**Task goal**
Take from the material every line containing the string "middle" and copy it.

--*--

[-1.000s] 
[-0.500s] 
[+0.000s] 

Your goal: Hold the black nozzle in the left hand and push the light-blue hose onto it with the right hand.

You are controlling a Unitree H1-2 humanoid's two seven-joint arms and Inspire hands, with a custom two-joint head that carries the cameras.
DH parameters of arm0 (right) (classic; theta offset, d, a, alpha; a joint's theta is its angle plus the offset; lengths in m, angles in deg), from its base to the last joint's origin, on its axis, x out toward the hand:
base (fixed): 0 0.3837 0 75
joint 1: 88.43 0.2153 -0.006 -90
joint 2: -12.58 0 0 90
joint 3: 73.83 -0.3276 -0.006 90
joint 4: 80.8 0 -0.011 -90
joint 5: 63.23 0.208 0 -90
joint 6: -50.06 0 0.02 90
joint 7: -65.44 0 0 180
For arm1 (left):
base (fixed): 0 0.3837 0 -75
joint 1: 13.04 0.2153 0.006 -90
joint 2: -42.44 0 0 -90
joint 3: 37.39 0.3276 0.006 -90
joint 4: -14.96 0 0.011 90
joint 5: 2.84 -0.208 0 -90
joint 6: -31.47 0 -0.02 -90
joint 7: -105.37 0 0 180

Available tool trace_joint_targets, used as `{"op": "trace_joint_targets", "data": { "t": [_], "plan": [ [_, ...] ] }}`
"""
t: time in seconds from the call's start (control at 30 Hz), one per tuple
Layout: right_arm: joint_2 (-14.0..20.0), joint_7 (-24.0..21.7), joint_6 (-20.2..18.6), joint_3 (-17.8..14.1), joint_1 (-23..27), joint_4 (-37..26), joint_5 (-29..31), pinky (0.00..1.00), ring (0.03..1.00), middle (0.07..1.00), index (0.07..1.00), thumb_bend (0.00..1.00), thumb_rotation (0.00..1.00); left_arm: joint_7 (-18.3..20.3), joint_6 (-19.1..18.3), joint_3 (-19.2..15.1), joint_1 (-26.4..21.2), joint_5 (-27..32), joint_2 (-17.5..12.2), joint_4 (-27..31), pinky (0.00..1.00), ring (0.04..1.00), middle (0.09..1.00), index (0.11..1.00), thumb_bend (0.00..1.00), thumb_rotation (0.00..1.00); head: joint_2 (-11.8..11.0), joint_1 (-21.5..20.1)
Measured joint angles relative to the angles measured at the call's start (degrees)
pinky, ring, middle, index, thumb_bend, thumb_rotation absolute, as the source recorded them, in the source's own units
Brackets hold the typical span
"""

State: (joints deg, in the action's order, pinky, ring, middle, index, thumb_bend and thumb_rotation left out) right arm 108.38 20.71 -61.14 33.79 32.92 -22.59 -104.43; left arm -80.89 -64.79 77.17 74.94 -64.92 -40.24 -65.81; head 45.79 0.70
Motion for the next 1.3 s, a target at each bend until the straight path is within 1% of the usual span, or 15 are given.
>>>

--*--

**Answer box**
Layout: right_arm: joint_2 (-14.0..20.0), joint_7 (-24.0..21.7), joint_6 (-20.2..18.6), joint_3 (-17.8..14.1), joint_1 (-23..27), joint_4 (-37..26), joint_5 (-29..31), pinky (0.00..1.00), ring (0.03..1.00), middle (0.07..1.00), index (0.07..1.00), thumb_bend (0.00..1.00), thumb_rotation (0.00..1.00); left_arm: joint_7 (-18.3..20.3), joint_6 (-19.1..18.3), joint_3 (-19.2..15.1), joint_1 (-26.4..21.2), joint_5 (-27..32), joint_2 (-17.5..12.2), joint_4 (-27..31), pinky (0.00..1.00), ring (0.04..1.00), middle (0.09..1.00), index (0.11..1.00), thumb_bend (0.00..1.00), thumb_rotation (0.00..1.00); head: joint_2 (-11.8..11.0), joint_1 (-21.5..20.1)
pinky, ring, middle, index, thumb_bend, thumb_rotation absolute, as the source recorded them, in the source's own units
State: (joints deg, in the action's order, pinky, ring, middle, index, thumb_bend and thumb_rotation left out) right arm 108.38 20.71 -61.14 33.79 32.92 -22.59 -104.43; left arm -80.89 -64.79 77.17 74.94 -64.92 -40.24 -65.81; head 45.79 0.70

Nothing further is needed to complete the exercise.